Implement Community Detection

[code-shoily]

PR: Community Detection Implementation (v5.0.0)

Summary

This PR introduces a comprehensive community detection suite to Yog, enabling users to identify and analyze densely connected groups of nodes in graphs. The implementation includes 8 community detection algorithms, metrics module for evaluation, and random walk primitives.

What's New

Core Module (yog/community.gleam)

Core types and utilities for community detection:

• Communities - Maps nodes to community IDs with community count
• Dendrogram - Hierarchical community structure with merge history
• CommunityId - Type alias for community identifiers
• Utility functions: communities_to_dict/1, largest_community/1, community_sizes/1, merge_communities/3

Community Detection Algorithms

Algorithm	Module	Best For	Complexity
Louvain Method	yog/community/louvain	Large graphs, speed/quality balance	O(E log V)
Leiden Method	yog/community/leiden	Quality guarantee, well-connected communities	O(E log V)
Label Propagation	yog/community/label_propagation	Very large graphs, speed	O(E × iters)
Girvan-Newman	yog/community/girvan_newman	Hierarchical structure, small graphs	O(E² × V)
Walktrap	yog/community/walktrap	Random walk-based communities	O(V² log V)
Infomap	yog/community/infomap	Flow-based, information-theoretic	O(E × iters)
Clique Percolation	yog/community/clique_percolation	Overlapping communities	O(3^(V/3))
Random Walk	yog/community/random_walk	Primitives for custom algorithms	O(steps × k)

Metrics Module (yog/community/metrics.gleam)

Evaluation metrics for community quality:

• modularity/2 - Newman's modularity Q (O(E))
• count_triangles/1 - Global triangle count (O(V × k²))
• triangles_per_node/1 - Local triangle counts
• clustering_coefficient/2 - Local clustering coefficient
• average_clustering_coefficient/1 - Global clustering
• density/1 - Graph density
• community_density/2 - Internal community density
• average_community_density/2 - Average across all communities

Internal Utilities (yog/community/internal.gleam)
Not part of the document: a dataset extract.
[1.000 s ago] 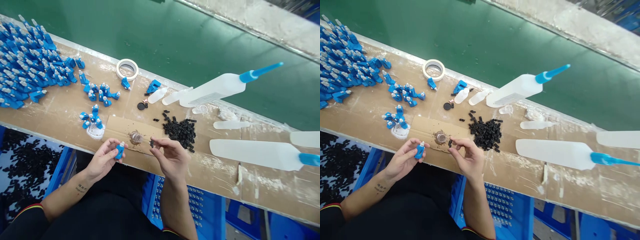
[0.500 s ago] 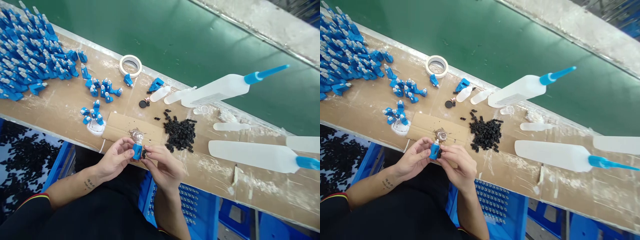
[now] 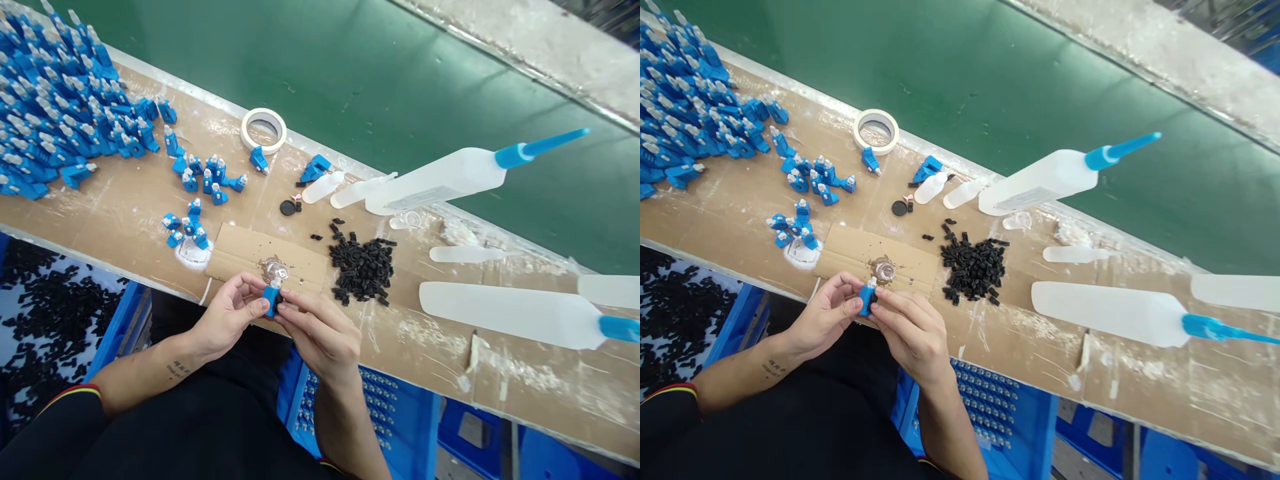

Shared infrastructure for modularity-based algorithms:

• CommunityState type for tracking assignments and weights
• Deterministic shuffle using LCG
• Modularity gain calculations
• Graph aggregation for hierarchical methods

API Design

All algorithms follow a consistent pattern:

// Basic usage
import yog/community/louvain

let communities = louvain.detect(graph)
io.debug(communities.num_communities)  // => 4

// With options
let options = louvain.LouvainOptions(
  min_modularity_gain: 0.0001,
  max_iterations: 100,
  seed: 42,
)
let communities = louvain.detect_with_options(graph, options)

// Hierarchical detection
let dendrogram = louvain.detect_hierarchical(graph)
// dendrogram.levels contains community partitions at each level

Documentation

Every module includes:

• Algorithm overview with steps
• "When to Use" comparison tables
• Time/space complexity information
• Code examples with imports
• Reference links (papers, Wikipedia)

File Structure

src/yog/
├── community.gleam                      (~200 lines)  # Core types
└── community/
    ├── internal.gleam                   (~300 lines)  # Shared utilities
    ├── metrics.gleam                    (~240 lines)  # Evaluation
    ├── label_propagation.gleam          (~195 lines)  # Fast algorithm
    ├── girvan_newman.gleam              (~350 lines)  # Hierarchical
    ├── louvain.gleam                    (~400 lines)  # Most popular
    ├── leiden.gleam                     (~670 lines)  # Improved Louvain
    ├── walktrap.gleam                   (~300 lines)  # Random walk
    ├── infomap.gleam                    (~275 lines)  # Info-theoretic
    ├── clique_percolation.gleam         (~270 lines)  # Overlapping
    └── random_walk.gleam                (~180 lines)  # Primitives

Total: ~3,200 lines

Implementation Highlights

Louvain Method

• Two-phase approach: local optimization + aggregation
• Fast modularity gain calculation using community statistics
• Hierarchical output via detect_hierarchical/1
• Stats tracking for debugging via detect_with_stats/2

Leiden Method

• Builds on Louvain with refinement step
• Guarantees well-connected communities (no disconnected subgraphs)
• Better hierarchical structure than Louvain

Label Propagation

• Near-linear time complexity
• Stochastic with seed control
• Fastest option for very large graphs

Girvan-Newman

• Leverages existing betweenness centrality implementation
• Builds full dendrogram via edge removal
• Warning: O(E² × V) complexity - best for small graphs

Walktrap

• Random walk distance matrix computation
• Hierarchical agglomerative clustering
• Configurable walk length

Infomap

• PageRank-based flow calculation
• Map Equation optimization
• Best for directed, flow-based communities

Clique Percolation

• Bron-Kerbosch algorithm for maximal cliques
• Supports overlapping communities
• Convertible to hard assignments

Metrics

• Efficient triangle counting using node iterator method
• Modularity optimized with set operations
• Clustering coefficient for local and global measures

Testing

All algorithms have been tested with:

• Empty graphs
• Single-node graphs
• Disconnected graphs
• Complete graphs
• Path/star graphs
• Zachary's Karate Club (where applicable)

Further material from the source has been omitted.